Que no es por llevar la contraria ni nada de eso, que en casa también tengo un puñado de DVDs, y CDs, (¡incluso algunos originales!). Pero es que uno de los mayores placeres que puedo experimentar, casi comparable al placer que pueda sentir Ana Rosa yéndose a las Rebajas del Corte Inglés, es pasear por el centro y matar las horas buceando entre centenares de discos, comics y cintas de video, en las tiendas de segunda mano. Seguro que sabéis a lo que me refiero. Yo soy de la facción pobre, así que no suelo volver a casa con más de tres o cuatro artículos, pero normalmente con el afán consumista más que saciado, y a menudo con pequeñas grandes joyas, que tenían un precio ridículo por el simple hecho de que alguien lo adquirió antes que yo y lo usó en mayor o menor medida antes de cambiarlo en esa tienda.
Recientemente he adquirido algunas joyitas en el Rastro, los diferentes rastrillos, las ferias temáticas puntuales o las decenas de tiendas de discos de segunda mano que salpican el casco viejo de la ciudad; y en el caso de las películas (además de en los anteriores), ahora mismo están de liquidación de VHS todos los videoclubes del país (aquí hay un directorio bastante completo de estos establecimientos en toda España), y no son pocas las películas rarillas que he encontrado. En otro momento podíamos comentar nuestras tiendas de segunda mano favoritas (de cómics y 'zines, libros, audio o video), y si pasa alguien interesado por aquí, que nos descubra nuevos lugares. Pero de momento, esto era una simple reflexión sobre la aventura de encontrar lo inencontrable en forma de objeto cultural, y el placer que ello me transmite.
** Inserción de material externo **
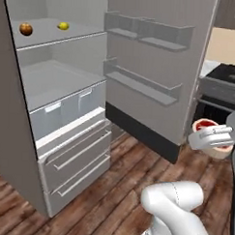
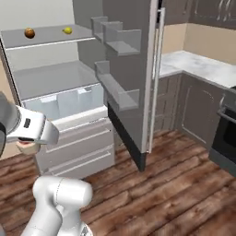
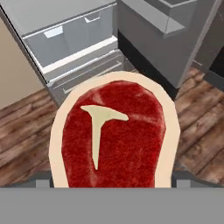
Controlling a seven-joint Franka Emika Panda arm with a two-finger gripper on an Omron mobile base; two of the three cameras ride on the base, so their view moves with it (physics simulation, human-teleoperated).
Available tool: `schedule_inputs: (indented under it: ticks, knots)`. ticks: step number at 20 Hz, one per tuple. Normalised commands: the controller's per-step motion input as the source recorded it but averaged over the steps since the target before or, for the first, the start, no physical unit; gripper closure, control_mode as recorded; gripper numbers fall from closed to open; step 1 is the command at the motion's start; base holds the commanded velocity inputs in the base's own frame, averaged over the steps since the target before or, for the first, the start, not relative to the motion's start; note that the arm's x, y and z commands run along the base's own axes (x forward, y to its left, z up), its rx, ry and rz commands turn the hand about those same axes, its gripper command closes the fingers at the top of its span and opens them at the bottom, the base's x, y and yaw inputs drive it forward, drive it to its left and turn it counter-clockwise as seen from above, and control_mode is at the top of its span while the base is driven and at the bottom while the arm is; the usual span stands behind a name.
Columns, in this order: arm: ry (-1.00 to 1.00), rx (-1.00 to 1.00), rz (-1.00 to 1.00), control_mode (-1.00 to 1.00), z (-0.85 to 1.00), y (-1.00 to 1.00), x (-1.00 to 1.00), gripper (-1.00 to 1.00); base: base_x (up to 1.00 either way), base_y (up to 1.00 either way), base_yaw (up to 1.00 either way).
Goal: Open the fridge, remove the orange, lemon, and steak, and place them on any counter.
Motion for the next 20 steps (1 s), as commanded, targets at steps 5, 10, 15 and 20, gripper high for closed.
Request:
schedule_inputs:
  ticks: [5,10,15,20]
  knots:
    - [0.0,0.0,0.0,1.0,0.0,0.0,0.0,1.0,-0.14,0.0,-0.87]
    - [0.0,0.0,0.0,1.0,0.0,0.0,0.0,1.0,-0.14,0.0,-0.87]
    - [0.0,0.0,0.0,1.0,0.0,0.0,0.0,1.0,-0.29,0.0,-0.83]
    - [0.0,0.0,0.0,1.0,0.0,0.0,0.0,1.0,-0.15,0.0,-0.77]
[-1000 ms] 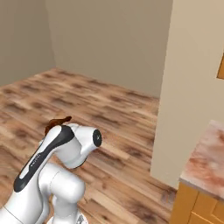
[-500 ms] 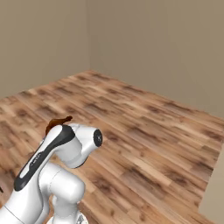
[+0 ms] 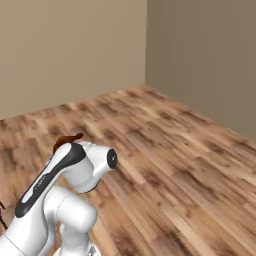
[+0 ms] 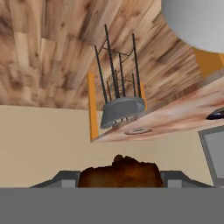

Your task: Take the chicken drumsticks from the pan and place one on each plate on the dining counter.

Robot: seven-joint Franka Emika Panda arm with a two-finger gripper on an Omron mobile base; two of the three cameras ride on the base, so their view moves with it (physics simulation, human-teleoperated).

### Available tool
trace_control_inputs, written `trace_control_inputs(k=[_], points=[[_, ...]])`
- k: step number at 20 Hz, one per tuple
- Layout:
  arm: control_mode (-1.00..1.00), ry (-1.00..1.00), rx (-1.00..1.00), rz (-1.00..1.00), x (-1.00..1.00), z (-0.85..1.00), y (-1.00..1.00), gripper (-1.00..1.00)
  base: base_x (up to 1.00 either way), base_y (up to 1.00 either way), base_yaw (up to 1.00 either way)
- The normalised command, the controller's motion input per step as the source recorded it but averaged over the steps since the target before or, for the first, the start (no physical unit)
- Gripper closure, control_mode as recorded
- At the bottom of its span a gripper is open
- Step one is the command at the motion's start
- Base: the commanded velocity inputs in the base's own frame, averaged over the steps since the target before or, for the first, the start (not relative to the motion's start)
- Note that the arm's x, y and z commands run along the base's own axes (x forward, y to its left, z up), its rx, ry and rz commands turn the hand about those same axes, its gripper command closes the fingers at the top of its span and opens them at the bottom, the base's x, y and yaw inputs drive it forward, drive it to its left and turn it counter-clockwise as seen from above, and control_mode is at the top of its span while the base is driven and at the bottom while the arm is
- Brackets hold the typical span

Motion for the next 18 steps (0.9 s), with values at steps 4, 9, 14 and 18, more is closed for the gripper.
trace_control_inputs(k=[4, 9, 14, 18], points=[[1.0, 0.0, 0.0, 0.0, 0.0, 0.0, 0.0, 1.0, 0.62, -0.32, 0.62], [1.0, 0.0, 0.0, 0.0, 0.0, 0.0, 0.0, 1.0, 0.55, -0.17, 0.65], [1.0, 0.0, 0.0, 0.0, 0.0, 0.0, 0.0, 1.0, 0.55, -0.14, 0.69], [1.0, 0.0, 0.0, 0.0, 0.0, 0.0, 0.0, 1.0, 0.54, -0.15, 0.71]])
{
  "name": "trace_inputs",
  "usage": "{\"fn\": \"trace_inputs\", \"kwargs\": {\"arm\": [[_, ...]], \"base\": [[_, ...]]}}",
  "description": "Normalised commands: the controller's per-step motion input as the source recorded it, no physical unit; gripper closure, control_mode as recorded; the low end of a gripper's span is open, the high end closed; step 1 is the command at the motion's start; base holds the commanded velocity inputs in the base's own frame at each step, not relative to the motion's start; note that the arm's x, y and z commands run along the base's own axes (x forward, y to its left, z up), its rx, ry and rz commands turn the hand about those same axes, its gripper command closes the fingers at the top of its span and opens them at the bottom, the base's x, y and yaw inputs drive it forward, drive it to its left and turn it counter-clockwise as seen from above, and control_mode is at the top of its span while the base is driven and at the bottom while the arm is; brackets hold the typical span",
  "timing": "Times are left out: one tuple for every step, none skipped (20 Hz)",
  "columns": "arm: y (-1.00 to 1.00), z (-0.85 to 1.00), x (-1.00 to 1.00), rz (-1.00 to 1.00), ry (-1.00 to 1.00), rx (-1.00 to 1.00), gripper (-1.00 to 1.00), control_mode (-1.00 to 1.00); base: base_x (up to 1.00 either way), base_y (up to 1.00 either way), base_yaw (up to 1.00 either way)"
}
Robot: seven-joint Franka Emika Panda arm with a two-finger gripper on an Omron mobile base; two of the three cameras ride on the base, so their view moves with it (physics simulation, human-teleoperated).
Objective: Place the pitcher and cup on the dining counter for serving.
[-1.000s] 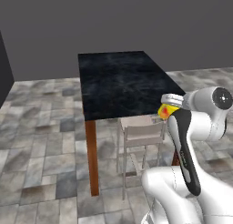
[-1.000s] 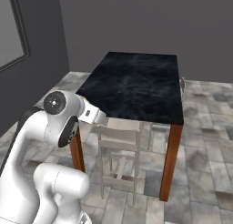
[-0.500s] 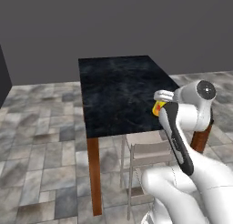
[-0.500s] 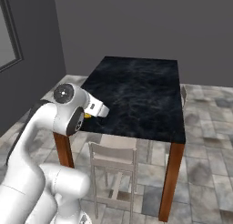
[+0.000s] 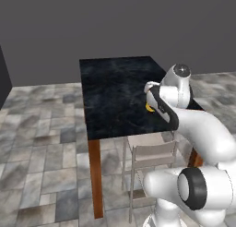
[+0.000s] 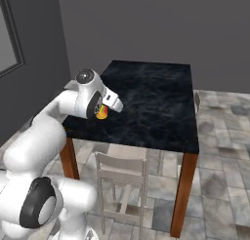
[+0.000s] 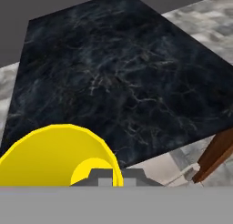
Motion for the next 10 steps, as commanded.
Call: {"fn": "trace_inputs", "kwargs": {"arm": [[0.00,-0.41,0.75,0.00,0.09,0.00,1.00,-1.00],[0.00,-0.42,0.75,0.00,0.07,0.00,1.00,-1.00],[0.00,-0.40,0.72,0.00,0.04,0.00,1.00,-1.00],[0.00,-0.41,0.72,0.00,0.03,0.00,1.00,-1.00],[0.00,-0.43,0.67,0.00,0.01,0.00,1.00,-1.00],[0.00,-0.44,0.64,0.00,0.00,0.00,1.00,-1.00],[0.00,-0.47,0.60,0.00,0.00,0.00,1.00,-1.00],[0.00,-0.50,0.59,0.00,0.00,0.00,1.00,-1.00],[0.00,-0.56,0.60,0.00,0.00,0.00,1.00,-1.00],[0.00,-0.59,0.60,0.00,0.00,0.00,1.00,-1.00]], "base": [[0.00,0.00,0.00],[0.00,0.00,0.00],[0.00,0.00,0.00],[0.00,0.00,0.00],[0.00,0.00,0.00],[0.00,0.00,0.00],[0.00,0.00,0.00],[0.00,0.00,0.00],[0.00,0.00,0.00],[0.00,0.00,0.00]]}}
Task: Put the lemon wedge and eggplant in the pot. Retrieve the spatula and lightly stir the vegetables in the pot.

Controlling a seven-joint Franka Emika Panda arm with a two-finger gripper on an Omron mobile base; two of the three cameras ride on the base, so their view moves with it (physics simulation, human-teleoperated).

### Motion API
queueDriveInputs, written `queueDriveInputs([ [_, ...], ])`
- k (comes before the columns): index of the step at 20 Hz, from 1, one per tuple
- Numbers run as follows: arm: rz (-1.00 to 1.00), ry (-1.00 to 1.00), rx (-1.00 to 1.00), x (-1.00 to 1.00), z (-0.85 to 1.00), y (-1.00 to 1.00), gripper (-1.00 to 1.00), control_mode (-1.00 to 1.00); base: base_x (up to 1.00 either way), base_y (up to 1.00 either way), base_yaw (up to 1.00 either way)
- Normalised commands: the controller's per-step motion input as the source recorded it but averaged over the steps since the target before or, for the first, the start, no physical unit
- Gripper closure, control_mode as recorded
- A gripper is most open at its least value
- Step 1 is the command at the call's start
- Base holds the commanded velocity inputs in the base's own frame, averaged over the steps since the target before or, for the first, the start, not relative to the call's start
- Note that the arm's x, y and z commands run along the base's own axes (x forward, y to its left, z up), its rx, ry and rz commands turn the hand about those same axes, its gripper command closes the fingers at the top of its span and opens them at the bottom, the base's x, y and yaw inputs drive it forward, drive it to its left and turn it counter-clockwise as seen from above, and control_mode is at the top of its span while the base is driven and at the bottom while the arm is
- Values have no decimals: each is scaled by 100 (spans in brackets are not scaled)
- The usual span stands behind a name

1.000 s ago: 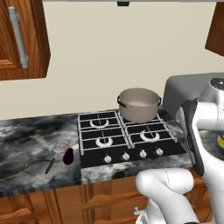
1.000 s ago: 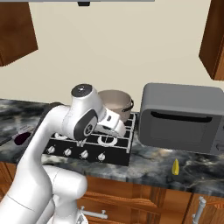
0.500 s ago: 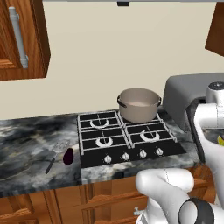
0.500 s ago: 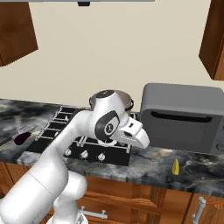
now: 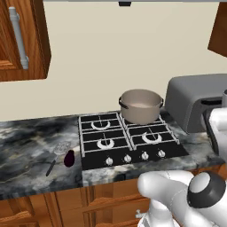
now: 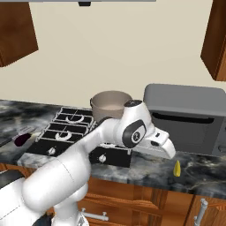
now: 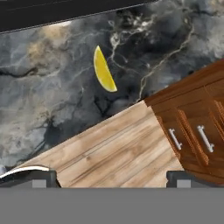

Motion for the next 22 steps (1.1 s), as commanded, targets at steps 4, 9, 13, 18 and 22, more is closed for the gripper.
queueDriveInputs([
  [4, 5, 25, 0, 10, -27, -61, -100, -100, 0, 0, 0],
  [9, 20, 21, 5, 16, -21, -38, -100, -100, 0, 0, 0],
  [13, 22, 4, 21, 18, -18, -20, -100, -100, 0, 0, 0],
  [18, 21, -5, 31, 4, -14, -20, -100, -100, 0, 0, 0],
  [22, 18, -9, 19, 13, -23, -18, -100, -100, 0, 0, 0],
])
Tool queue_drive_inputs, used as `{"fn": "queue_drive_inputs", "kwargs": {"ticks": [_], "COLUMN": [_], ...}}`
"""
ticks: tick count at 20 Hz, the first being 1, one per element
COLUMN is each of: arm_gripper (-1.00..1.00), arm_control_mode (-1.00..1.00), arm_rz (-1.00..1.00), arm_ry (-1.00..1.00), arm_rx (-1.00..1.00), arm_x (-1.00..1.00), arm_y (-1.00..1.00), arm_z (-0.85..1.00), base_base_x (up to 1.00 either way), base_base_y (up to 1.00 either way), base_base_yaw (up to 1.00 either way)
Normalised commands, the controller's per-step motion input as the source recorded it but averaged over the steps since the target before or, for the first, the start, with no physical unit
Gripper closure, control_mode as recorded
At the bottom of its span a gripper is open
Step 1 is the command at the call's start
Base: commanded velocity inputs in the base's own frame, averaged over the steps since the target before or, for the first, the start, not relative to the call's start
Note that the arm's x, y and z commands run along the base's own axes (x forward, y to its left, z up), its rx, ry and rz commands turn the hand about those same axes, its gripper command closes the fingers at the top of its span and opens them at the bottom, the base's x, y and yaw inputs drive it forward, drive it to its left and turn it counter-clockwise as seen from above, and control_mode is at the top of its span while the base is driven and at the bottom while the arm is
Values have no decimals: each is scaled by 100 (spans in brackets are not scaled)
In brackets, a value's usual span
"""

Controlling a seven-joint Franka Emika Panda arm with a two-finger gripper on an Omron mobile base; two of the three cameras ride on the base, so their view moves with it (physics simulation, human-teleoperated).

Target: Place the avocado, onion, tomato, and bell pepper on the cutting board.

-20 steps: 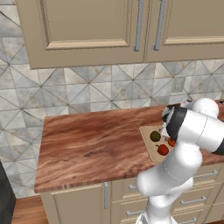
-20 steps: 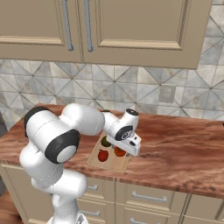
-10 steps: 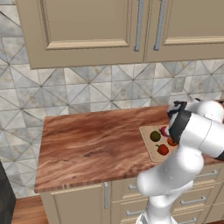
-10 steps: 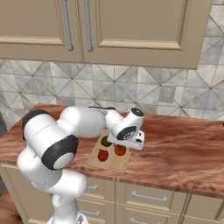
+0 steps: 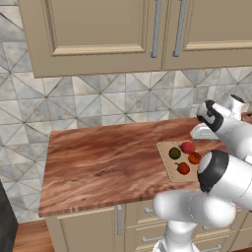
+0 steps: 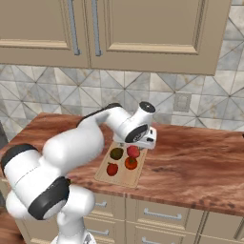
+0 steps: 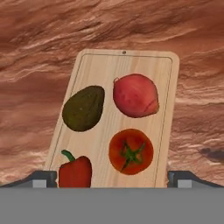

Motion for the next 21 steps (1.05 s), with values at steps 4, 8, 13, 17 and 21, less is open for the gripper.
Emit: {"fn": "queue_drive_inputs", "kwargs": {"ticks": [4,8,13,17,21], "arm_gripper": [-100,-100,-100,-100,-100], "arm_control_mode": [-100,-100,-100,-100,-100], "arm_rz": [0,0,0,0,0], "arm_ry": [-26,-44,-34,-20,-15], "arm_rx": [-5,-12,-16,-20,-27], "arm_x": [-87,-100,-99,-84,-69], "arm_y": [72,94,100,100,100], "arm_z": [68,37,41,51,43], "base_base_x": [0,0,0,0,0], "base_base_y": [0,0,0,0,0], "base_base_yaw": [0,0,0,0,0]}}
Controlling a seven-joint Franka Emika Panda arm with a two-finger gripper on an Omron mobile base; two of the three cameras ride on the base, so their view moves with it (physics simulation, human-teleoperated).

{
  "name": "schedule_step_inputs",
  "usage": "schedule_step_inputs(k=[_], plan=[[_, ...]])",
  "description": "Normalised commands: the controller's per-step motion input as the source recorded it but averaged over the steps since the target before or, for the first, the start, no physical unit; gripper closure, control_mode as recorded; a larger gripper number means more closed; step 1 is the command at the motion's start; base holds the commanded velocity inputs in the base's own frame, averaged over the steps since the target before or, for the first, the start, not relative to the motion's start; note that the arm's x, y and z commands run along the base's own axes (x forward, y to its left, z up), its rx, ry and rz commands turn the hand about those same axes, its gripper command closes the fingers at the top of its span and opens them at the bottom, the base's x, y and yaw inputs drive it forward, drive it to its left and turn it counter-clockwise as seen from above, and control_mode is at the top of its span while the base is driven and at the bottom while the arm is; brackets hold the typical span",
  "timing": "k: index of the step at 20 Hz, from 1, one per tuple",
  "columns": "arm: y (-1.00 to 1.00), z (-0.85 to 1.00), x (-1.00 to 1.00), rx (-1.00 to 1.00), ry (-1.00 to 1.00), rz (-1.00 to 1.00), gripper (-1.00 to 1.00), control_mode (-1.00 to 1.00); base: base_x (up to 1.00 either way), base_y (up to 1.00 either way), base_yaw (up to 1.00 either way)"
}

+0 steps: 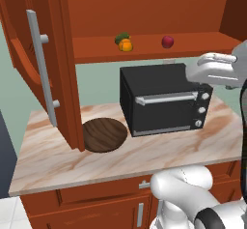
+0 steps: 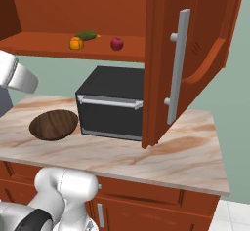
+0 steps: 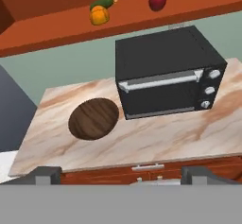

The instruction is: Open the cabinet. Pick the orange and apple from the cabinet and place them into the bowl. Then close the cabinet.

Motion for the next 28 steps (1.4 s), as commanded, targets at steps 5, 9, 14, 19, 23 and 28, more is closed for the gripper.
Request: schedule_step_inputs(k=[5,9,14,19,23,28], plan=[[0.0,0.0,0.61,-0.09,-0.15,0.03,-1.0,-1.0,0.0,0.0,0.0],[0.0,0.0,0.69,-0.06,-0.18,0.07,-1.0,-1.0,0.0,0.0,0.0],[0.02,0.0,0.82,0.0,-0.11,0.07,-1.0,-1.0,0.0,0.0,0.0],[0.1,0.0,0.88,0.0,-0.02,0.05,-1.0,-1.0,0.0,0.0,0.0],[0.31,0.0,0.94,0.0,0.0,0.03,-1.0,-1.0,0.0,0.0,0.0],[0.36,0.0,0.86,-0.01,0.01,0.01,-1.0,-1.0,0.0,0.0,0.0]])
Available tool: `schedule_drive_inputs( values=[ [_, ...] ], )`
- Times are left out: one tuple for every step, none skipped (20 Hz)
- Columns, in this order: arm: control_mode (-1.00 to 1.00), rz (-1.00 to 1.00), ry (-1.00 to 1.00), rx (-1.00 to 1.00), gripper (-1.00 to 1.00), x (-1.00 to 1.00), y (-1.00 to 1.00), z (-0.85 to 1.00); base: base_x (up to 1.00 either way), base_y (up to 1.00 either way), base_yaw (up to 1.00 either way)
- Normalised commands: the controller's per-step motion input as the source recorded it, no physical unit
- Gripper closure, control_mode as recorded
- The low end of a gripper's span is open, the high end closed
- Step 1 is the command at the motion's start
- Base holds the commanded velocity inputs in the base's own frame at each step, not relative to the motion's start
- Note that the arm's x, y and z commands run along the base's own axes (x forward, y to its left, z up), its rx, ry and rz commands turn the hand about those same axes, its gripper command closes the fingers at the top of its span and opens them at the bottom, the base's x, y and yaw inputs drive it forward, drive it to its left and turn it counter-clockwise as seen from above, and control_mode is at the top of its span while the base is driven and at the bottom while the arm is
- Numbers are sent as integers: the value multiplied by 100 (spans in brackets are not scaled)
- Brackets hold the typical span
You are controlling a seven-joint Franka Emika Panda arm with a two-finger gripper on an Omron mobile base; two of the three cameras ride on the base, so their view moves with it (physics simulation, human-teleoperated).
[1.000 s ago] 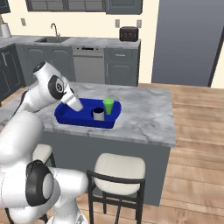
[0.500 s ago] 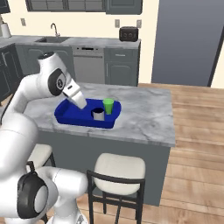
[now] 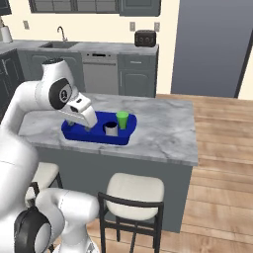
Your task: There is a tray on the dining counter. Grab the cup, mug, and pitcher and place them on the tray. The pitcher may be placed next to the tray if it cannot fit the tray.
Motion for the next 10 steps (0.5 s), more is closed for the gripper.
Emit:
schedule_drive_inputs(
  values=[
    [-100, 20, 0, 0, -100, -51, 0, -29, 0, 0, 0],
    [-100, 20, 2, 0, -100, -46, 0, -29, 0, 0, 0],
    [-100, 19, 2, 0, -100, -37, 0, -27, 0, 0, 0],
    [-100, 16, 0, 0, -100, -34, 0, -23, 0, 0, 0],
    [-100, 12, 0, 0, -100, -41, 0, -22, 0, 0, 0],
    [-100, 9, 0, 0, -100, -56, 0, -23, 0, 0, 0],
    [-100, 5, 0, 0, -100, -79, 0, -21, 0, 0, 0],
    [100, 0, 0, 0, -100, 0, 0, 0, -100, -19, 0],
    [100, 0, 0, 0, -100, 0, 0, 0, -100, -36, 0],
    [100, 0, 0, 0, -100, 0, 0, 0, -100, -51, 0]
  ],
)
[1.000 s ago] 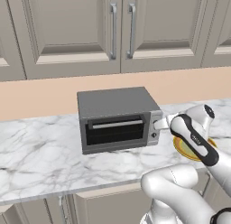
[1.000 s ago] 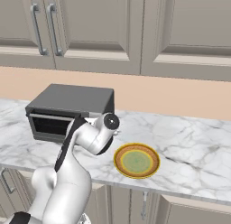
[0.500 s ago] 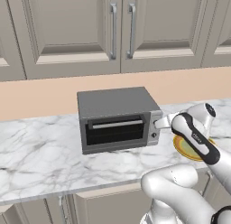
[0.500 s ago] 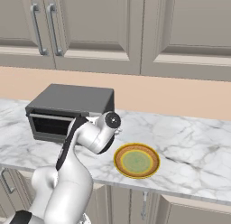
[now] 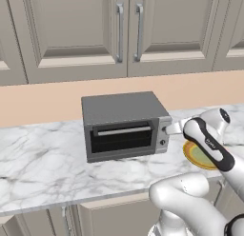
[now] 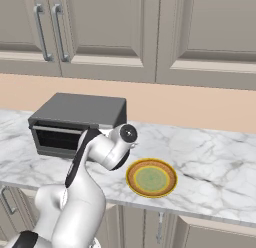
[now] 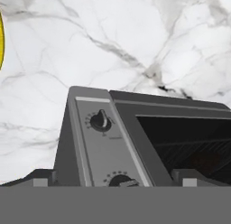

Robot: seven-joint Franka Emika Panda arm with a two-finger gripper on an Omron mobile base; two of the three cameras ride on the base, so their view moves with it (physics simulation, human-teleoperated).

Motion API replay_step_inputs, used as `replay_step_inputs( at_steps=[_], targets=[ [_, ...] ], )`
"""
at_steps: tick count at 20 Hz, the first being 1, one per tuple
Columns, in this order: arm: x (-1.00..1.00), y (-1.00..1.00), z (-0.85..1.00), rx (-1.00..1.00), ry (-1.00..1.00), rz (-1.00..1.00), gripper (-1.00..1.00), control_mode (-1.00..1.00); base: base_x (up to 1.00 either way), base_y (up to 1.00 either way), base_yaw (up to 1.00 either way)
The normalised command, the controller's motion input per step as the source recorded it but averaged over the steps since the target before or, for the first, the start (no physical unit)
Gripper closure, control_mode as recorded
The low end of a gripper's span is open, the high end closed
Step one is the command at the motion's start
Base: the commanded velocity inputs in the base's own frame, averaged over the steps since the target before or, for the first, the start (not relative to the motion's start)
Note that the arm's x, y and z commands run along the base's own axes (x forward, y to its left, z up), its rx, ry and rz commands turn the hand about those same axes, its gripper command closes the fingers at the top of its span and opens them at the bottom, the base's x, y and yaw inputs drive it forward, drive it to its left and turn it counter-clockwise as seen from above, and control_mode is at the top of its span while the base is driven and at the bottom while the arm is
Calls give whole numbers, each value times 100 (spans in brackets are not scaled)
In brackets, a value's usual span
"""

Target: Pick up the bagel from the plate, place it on the toaster oven rack, close the door, and set the timer.

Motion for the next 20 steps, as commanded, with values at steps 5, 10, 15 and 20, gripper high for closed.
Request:
replay_step_inputs(
  at_steps=[5,10,15,20],
  targets=[
    [-4,-30,-3,1,4,3,-100,-100,0,0,0],
    [-6,-56,-23,2,1,0,-100,-100,0,0,0],
    [0,-77,-20,4,1,0,-100,-100,0,0,0],
    [0,-94,-12,5,0,0,-100,-100,0,0,0]
  ],
)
Quienes habitualmente compráis por Internet, sois inconmesurablemente envidiados por el abajo firmante, que ignoro semejante mercado virtual. Y a toda esa gente que en cambio os lo bajáis TODO de Internet, imagino que estaréis desconojados en este momento, y mientras pasáis fugazmente por este blog estáis descargando siete películas sudanesas de superhéroes, la discografía completa de grupos impronunciables, videos fuera de la ley y hasta la novia y la cena, por lo que cuesta un ancho de banda, pero ¿y el intercambio social con clientes/as y dependientes/as? ¿Y la sorpresa, la algarabía que ya describiera R. L. Stevenson, de quien encuentra un tesoro? ¿Y el olor de la tienda y del producto? Rompo mil lanzas por las pequeñas tiendas de segunda mano de barrio, y me río el último, ante la evidencia de que INTERNET NO HUELE. Chincha.